Precious Moments resists easy cynicism or didacticism. Gomez approaches his subjects through what he describes as “a humanist lens on a macro scale,” attentive to the fact that the systems in which we live are shaped by people who, in turn, live with their long-term consequences. His works balance critique with care, acknowledging “the smoldering ruins just outside the frame” while rendering the most familiar environments with sustained formal and aesthetic attention. Through paintings that trace the layered histories of the urban landscape and sculptures that bring overlooked structures into focus, the exhibition offers a sustained meditation on how time is marked, meaning is produced, and the conditions of contemporary American life are understood, shaped by an ongoing effort to consider both the world that formed the artist and the one he now inhabits.
Gomez will be the subject of a 2026 solo exhibition at SITE SANTA FE in New Mexico. He has also presented solo exhibitions at Sifang Art Museum in Nanjing, China (2022–2023) and Fondazione Sandretto Re Rebaudengo in Turin, Italy (2022). Notable group exhibitions include The Life of Things, Museum Voorlinden, Wassenaar, Netherlands (2025); Fresh Window, Museum Tinguely, Basel, Switzerland (2024–2025); The Living End: Painting and Other Technologies, 1970–2020, Museum of Contemporary Art Chicago, IL (2024–2025); Ordinary People: Photorealism and the Work of Art since 1968, Museum of Contemporary Art, Los Angeles, CA (2024–2025); Desire, Knowledge, and Hope (with Smog), The Broad, Los Angeles, CA (2024); PRESENT '23: Building the Scantland Collection of the Columbus Museum of Art, Columbus Museum of Art, OH (2023); NGV Triennial 2023, NGV International, Melbourne, Australia (2023–2024); Changes, mumok, Vienna, Austria (2022–2023); and Dark Light: Realism in the Age of Post-Truths, Aïshti Foundation, Beirut, Lebanon (2022).
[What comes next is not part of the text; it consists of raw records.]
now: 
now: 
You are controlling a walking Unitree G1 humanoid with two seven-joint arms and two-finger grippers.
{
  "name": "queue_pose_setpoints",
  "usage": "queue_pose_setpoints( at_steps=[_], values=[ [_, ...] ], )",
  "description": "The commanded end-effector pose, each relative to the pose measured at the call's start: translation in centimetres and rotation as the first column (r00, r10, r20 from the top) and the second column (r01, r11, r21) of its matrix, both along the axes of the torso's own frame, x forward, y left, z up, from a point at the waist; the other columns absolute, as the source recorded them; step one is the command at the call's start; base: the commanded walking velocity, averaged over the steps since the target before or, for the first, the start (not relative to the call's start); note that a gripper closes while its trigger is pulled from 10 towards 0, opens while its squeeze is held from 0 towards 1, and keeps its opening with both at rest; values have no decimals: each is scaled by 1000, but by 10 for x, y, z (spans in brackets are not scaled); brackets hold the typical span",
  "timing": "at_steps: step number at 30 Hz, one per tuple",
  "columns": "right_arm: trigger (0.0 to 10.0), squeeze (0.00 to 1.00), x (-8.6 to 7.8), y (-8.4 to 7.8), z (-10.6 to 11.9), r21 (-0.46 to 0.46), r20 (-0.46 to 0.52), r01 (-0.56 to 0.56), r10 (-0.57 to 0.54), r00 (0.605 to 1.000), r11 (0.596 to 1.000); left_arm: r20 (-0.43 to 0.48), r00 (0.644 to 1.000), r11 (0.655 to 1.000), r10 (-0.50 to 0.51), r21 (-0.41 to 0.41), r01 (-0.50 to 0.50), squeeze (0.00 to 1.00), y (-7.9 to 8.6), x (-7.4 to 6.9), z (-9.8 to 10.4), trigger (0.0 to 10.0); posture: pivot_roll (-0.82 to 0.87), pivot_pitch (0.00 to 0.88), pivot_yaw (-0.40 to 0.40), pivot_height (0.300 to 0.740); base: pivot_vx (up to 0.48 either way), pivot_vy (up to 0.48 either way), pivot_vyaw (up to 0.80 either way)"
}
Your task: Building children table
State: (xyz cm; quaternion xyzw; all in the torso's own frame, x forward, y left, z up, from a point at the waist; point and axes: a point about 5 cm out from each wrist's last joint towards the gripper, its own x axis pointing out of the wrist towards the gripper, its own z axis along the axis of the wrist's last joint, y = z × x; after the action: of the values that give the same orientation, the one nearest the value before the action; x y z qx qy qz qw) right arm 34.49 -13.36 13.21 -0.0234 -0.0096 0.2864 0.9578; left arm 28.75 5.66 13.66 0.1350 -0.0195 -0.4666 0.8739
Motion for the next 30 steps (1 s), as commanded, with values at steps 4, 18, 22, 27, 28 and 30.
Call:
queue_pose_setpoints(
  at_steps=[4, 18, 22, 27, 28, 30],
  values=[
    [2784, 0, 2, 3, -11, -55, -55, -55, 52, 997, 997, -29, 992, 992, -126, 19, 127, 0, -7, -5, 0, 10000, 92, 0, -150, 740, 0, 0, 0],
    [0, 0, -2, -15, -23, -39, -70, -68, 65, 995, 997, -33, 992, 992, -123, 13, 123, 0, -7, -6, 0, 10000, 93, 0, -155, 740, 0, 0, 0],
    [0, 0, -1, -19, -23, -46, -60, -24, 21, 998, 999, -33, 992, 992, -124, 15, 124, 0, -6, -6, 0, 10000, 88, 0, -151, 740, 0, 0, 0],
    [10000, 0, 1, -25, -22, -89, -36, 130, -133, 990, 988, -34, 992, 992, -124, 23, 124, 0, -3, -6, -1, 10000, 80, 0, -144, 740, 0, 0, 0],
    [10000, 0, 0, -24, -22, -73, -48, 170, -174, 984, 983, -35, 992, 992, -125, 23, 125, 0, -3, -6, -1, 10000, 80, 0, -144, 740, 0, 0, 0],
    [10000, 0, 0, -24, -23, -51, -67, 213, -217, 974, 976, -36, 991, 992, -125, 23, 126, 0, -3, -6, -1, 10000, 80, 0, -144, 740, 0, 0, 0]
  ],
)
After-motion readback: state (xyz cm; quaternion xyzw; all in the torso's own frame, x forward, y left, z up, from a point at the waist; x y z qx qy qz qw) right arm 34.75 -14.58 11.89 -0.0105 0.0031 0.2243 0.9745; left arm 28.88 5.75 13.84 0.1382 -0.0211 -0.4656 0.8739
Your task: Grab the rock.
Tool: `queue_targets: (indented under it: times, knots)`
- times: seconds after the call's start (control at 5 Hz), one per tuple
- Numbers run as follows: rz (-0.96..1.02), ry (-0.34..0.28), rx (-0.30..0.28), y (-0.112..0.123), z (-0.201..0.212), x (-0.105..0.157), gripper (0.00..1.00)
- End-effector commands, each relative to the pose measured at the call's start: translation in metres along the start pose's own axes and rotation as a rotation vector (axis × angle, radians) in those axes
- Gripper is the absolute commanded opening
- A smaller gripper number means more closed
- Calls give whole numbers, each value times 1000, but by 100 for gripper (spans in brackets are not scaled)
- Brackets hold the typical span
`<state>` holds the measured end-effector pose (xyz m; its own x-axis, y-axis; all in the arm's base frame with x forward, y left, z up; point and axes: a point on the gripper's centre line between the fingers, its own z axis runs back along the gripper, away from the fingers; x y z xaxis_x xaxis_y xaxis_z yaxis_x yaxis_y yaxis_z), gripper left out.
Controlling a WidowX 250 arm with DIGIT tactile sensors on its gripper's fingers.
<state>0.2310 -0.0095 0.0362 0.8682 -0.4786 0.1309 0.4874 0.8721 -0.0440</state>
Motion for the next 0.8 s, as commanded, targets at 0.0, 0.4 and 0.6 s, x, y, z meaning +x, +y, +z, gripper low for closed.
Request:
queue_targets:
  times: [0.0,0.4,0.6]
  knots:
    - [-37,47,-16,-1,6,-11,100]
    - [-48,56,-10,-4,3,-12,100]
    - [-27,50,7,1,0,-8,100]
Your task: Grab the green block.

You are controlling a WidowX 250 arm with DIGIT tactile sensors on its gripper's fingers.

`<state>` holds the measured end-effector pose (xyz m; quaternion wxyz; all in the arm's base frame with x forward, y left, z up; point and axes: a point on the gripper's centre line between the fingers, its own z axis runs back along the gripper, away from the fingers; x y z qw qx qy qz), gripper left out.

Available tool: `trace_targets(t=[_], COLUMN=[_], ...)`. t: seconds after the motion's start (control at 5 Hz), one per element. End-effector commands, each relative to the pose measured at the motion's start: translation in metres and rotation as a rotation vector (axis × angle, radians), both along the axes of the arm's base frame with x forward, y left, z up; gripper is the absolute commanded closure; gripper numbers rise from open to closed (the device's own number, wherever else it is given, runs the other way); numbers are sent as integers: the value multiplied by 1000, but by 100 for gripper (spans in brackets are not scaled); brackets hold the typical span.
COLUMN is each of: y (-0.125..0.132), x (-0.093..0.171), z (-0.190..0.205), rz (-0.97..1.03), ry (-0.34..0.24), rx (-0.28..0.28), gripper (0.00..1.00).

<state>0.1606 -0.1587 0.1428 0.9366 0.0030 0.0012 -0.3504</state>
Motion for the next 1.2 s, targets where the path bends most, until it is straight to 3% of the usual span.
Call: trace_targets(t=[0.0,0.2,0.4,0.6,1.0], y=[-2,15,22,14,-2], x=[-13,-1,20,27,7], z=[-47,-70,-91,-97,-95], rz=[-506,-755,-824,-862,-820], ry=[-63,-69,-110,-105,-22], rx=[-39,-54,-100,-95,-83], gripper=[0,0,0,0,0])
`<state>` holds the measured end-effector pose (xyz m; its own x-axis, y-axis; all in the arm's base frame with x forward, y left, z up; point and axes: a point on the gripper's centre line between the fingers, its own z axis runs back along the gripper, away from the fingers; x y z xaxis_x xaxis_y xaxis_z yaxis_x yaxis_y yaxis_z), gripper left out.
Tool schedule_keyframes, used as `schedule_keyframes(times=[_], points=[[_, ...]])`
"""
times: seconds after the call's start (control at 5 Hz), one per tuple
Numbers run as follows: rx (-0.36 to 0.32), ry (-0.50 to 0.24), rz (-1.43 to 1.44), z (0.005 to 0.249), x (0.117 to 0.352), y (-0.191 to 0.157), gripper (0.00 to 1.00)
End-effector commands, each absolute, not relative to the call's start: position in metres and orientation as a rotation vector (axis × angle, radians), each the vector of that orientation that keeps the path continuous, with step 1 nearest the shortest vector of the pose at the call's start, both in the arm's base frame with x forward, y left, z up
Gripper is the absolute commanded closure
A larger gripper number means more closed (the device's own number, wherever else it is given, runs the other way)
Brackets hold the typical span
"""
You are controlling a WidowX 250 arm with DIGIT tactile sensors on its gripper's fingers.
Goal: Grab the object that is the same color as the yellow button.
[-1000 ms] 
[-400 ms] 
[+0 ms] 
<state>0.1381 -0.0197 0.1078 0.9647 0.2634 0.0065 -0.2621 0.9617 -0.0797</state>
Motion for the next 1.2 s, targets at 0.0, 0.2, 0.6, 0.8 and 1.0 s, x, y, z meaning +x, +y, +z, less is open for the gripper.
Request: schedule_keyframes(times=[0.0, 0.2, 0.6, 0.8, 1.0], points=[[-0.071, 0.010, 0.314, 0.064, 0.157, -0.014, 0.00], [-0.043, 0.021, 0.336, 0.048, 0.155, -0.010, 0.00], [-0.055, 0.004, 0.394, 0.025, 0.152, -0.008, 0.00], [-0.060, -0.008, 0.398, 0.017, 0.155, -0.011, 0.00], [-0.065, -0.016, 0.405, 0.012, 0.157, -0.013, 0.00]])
His work is in the permanent collections of institutions including The Broad, Los Angeles, CA; Hammer Museum, Los Angeles, CA; Hirshhorn Museum and Sculpture Garden, Washington, D.C.; Los Angeles County Museum of Art, CA; Moderna Museet, Stockholm, Sweden; mumok, Vienna, Austria; Museum of Contemporary Art Chicago, IL; Museum of Contemporary Art, Los Angeles, CA; Nasher Sculpture Center, Dallas, TX; Pérez Art Museum, Miami, FL; and Whitney Museum of American Art, New York, NY.